Perdeu-se da busca, envolvida na leitura de uma pasta de
textos antigos. Ótimos textos do passado. E no meio deles, a Descoberta. Era esse o nome do texto. Que ela só percebeu
ter encontrado ao final da leitura, quando uma lágrima escorreu, fingindo não
existir.
Ao que recebe alguns amigos em casa. Cada qual, como
cachorro, achando seu lugar no sofá. (O cachorro nunca ocupa um espaço a esmo.
Um cachorro nunca está desalinhado com os astros. Seu lugar é sempre aquele em
que está).
Conhecem o último do Caetano?
Ninguém conhecia, lançamento recentíssimo. Conversa veio,
conversa foi, conversa não veio nem foi para aquela que não conhecia o último
do Caetano, frente ao qual, porém, não pôde estar indiferente.
Encantada com o disco, seu olhar atravessando o aqui das
conversas, mirava longe.
Aquele que já conhecia o último do Caetano, por sua vez
atravessando o aqui das conversas, mirava fundo aquela que mirava longe.
Percebeu que estavam juntos no interesse pelo disco, na apreciação de um novo
sabor: comunhão.
Para onde ela olhava?
Para lá, onde se encontrariam futura e fatalmente:
O lugar exato, alinhado com todos os astros, lugar-além, dos
dois, só. Onde ser amigos é questão de mira e ser amantes é questão de tempo.
Para onde ela olhava?
Para o projeto secreto de escreverem um livro com aquela história
maluca, visceral, secreta, um Marília de Dirceu contemporâneo.
Eu quero ser a sua piscina de uvas. Era o nome do livro.
Dia desses a gente estava conversando sobre seu cabelo e uma
coisa que você falou que gostava era o timbre que o sol imprime sobre os fios.

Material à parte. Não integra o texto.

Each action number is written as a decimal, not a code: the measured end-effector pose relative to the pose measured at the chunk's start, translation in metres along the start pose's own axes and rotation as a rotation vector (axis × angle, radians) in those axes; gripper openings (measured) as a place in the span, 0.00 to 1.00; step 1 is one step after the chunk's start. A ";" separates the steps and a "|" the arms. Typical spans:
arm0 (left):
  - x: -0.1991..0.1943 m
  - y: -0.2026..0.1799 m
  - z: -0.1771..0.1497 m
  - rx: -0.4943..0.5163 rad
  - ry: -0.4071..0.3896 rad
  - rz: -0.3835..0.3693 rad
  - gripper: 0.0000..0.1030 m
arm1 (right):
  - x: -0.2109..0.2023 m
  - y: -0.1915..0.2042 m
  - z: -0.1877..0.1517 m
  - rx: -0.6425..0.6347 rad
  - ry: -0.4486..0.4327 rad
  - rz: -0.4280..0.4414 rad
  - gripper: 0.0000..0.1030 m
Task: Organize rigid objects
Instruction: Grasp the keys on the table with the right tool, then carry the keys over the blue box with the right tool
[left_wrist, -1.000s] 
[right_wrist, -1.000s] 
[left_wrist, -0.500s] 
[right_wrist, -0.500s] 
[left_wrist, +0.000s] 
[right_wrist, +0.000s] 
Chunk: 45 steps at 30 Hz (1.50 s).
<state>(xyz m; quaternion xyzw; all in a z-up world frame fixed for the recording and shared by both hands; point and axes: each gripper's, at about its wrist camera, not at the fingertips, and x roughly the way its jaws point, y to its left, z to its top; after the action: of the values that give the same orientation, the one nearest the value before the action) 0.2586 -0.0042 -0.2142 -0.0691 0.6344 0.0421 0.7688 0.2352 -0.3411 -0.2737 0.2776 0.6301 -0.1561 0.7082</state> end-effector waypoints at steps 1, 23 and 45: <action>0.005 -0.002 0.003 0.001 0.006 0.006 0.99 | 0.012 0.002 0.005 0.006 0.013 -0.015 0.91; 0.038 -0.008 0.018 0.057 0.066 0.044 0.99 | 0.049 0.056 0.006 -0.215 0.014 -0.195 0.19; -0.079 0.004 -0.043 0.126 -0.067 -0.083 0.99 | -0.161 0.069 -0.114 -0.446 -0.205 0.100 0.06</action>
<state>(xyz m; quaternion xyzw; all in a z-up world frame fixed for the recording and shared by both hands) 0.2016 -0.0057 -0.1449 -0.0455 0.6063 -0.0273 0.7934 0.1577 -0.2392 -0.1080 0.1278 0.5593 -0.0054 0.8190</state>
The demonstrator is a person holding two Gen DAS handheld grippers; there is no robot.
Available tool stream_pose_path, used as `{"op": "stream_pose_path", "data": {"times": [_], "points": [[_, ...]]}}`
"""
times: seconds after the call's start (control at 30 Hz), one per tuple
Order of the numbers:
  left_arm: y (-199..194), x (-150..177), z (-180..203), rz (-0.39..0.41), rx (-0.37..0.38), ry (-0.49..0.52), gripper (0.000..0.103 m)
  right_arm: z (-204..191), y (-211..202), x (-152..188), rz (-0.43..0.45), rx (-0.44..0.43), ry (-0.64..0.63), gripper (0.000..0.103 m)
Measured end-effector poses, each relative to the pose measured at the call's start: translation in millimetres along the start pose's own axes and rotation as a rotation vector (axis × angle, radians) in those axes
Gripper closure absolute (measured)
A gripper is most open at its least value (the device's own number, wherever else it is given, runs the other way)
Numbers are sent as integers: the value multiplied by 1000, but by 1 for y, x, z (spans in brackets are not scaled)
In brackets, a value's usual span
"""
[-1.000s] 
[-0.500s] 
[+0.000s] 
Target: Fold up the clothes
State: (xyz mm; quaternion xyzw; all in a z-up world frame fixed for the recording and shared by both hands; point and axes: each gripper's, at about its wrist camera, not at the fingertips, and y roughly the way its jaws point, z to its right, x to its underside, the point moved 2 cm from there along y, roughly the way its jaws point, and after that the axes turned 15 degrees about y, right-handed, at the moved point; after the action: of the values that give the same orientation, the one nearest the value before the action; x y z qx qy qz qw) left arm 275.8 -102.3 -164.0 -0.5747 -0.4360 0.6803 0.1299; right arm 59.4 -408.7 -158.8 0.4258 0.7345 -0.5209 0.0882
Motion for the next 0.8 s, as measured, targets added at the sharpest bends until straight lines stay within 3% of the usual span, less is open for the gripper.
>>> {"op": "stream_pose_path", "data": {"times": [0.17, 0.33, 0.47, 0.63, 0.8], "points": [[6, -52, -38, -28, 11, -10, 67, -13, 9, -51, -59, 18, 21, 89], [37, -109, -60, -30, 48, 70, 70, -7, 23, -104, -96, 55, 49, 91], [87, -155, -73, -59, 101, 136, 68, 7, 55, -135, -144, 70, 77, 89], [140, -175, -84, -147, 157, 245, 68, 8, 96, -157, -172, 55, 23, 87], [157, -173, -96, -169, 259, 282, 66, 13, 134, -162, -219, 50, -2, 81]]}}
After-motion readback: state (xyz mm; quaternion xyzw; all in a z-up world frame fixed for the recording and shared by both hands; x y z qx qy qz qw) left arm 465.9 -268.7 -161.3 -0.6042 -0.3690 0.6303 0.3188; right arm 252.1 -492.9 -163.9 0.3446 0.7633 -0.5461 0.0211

Resposta à vida, ao calor, à luz, seu cabelo sorri em bronze. Imagino todas as
respostas do seu corpo. Pele. Rosto. Que tipo de pergunta pode suscitar seu
melhor cheiro? Sua risada mais tocante? Seu olhar mais outro mundo? Que tipo de
festa te faz chorar? Qual o caminho do seu inadiável desespero? Sermos um o sol
do outro, nossos corpos gostosos como só ficam na praia.
Teve vontade reler e-mails. Ainda tinha uma senha antiga,
que vivia sendo trocada para esconder o grande segredo. Conjunção dos astros:
internet fora do ar.
Caso do acaso, nosso amor estava escrito nas estrelas.
Com início, meio e fim.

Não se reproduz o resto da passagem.